> Description of the task:
Your job is to retype the whole listing exactly.

> Dataset excerpt:
━━━━

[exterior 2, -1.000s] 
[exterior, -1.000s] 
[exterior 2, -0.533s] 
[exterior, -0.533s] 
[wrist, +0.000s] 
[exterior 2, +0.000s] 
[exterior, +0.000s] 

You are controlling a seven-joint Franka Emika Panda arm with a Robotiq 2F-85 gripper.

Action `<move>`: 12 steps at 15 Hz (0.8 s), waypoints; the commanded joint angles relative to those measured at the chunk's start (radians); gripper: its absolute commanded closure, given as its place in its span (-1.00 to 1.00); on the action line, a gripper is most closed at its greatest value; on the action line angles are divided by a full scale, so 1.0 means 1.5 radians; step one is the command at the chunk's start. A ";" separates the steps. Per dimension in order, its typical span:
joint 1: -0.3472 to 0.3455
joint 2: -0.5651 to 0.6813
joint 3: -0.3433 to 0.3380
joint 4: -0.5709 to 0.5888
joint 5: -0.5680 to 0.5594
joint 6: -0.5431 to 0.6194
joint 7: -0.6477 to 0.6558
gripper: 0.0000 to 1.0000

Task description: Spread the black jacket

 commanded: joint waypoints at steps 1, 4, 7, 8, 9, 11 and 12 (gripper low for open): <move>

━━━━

> Result of this task:
[exterior 2, -1.000s] 
[exterior, -1.000s] 
[exterior 2, -0.533s] 
[exterior, -0.533s] 
[wrist, +0.000s] 
[exterior 2, +0.000s] 
[exterior, +0.000s] 

You are controlling a seven-joint Franka Emika Panda arm with a Robotiq 2F-85 gripper.

Action `<move>`: 12 steps at 15 Hz (0.8 s), waypoints; the commanded joint angles relative to those measured at the chunk's start (radians); gripper: its absolute commanded closure, given as its place in its span (-1.00 to 1.00); on the action line, a gripper is most closed at its greatest value; on the action line angles are divided by a full scale, so 1.0 means 1.5 radians; step one is the command at the chunk's start. A ";" separates the steps. Per dimension in order, its typical span:
joint 1: -0.3472 to 0.3455
joint 2: -0.5651 to 0.6813
joint 3: -0.3433 to 0.3380
joint 4: -0.5709 to 0.5888
joint 5: -0.5680 to 0.5594
joint 6: -0.5431 to 0.6194
joint 7: -0.6477 to 0.6558
gripper: 0.0000 to 1.0000

Task description: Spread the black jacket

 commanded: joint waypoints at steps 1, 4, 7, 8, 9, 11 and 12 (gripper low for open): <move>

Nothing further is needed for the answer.